▸ REQUIRED ACTION:
Looking at the listing beneath, work out how many lines hold "would" and report only that figure.

▸ THE RECORDS:
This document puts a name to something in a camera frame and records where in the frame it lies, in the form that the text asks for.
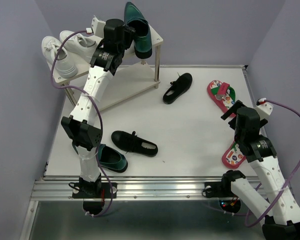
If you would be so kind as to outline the green loafer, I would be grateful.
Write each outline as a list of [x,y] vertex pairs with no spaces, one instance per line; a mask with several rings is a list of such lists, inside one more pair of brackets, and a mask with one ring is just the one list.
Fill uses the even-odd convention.
[[148,21],[141,11],[130,1],[124,8],[124,23],[134,28],[134,52],[139,59],[148,59],[152,56],[152,36]]
[[116,173],[123,173],[128,168],[128,161],[123,154],[115,149],[100,144],[91,151],[72,143],[72,147],[79,156],[81,175],[99,173],[99,165],[102,169],[108,169]]

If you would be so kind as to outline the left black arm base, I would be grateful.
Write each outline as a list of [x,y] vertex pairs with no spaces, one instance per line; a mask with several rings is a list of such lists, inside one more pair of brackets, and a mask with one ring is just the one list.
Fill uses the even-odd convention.
[[104,215],[117,197],[118,184],[113,182],[70,182],[68,186],[72,190],[71,197],[83,200],[82,208],[86,215],[99,217]]

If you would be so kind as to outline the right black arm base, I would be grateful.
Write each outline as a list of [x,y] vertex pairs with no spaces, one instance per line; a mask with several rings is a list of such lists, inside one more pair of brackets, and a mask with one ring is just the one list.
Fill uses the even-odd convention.
[[201,194],[206,198],[218,198],[221,210],[226,214],[241,216],[241,200],[232,192],[231,183],[246,176],[239,170],[228,170],[220,181],[207,181]]

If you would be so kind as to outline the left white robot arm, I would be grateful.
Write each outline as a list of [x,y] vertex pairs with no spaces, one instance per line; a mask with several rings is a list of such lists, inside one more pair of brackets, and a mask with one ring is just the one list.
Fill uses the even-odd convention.
[[80,162],[80,177],[76,191],[90,197],[102,193],[101,173],[96,160],[103,128],[95,127],[100,111],[97,103],[122,64],[125,51],[131,46],[135,30],[121,19],[109,19],[103,28],[103,39],[93,53],[88,76],[76,106],[61,125],[72,140]]

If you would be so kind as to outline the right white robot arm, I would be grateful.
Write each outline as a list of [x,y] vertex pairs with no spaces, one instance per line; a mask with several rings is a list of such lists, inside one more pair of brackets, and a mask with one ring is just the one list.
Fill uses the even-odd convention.
[[260,224],[265,239],[300,240],[300,207],[289,188],[290,180],[283,177],[274,145],[260,134],[274,104],[275,102],[262,98],[256,107],[251,108],[237,100],[221,117],[226,120],[235,114],[228,123],[234,130],[234,141],[257,174],[266,198],[251,186],[239,170],[225,173],[220,189],[223,194],[234,194],[243,201],[257,218],[247,227]]

▸ EXERCISE ANSWER:
5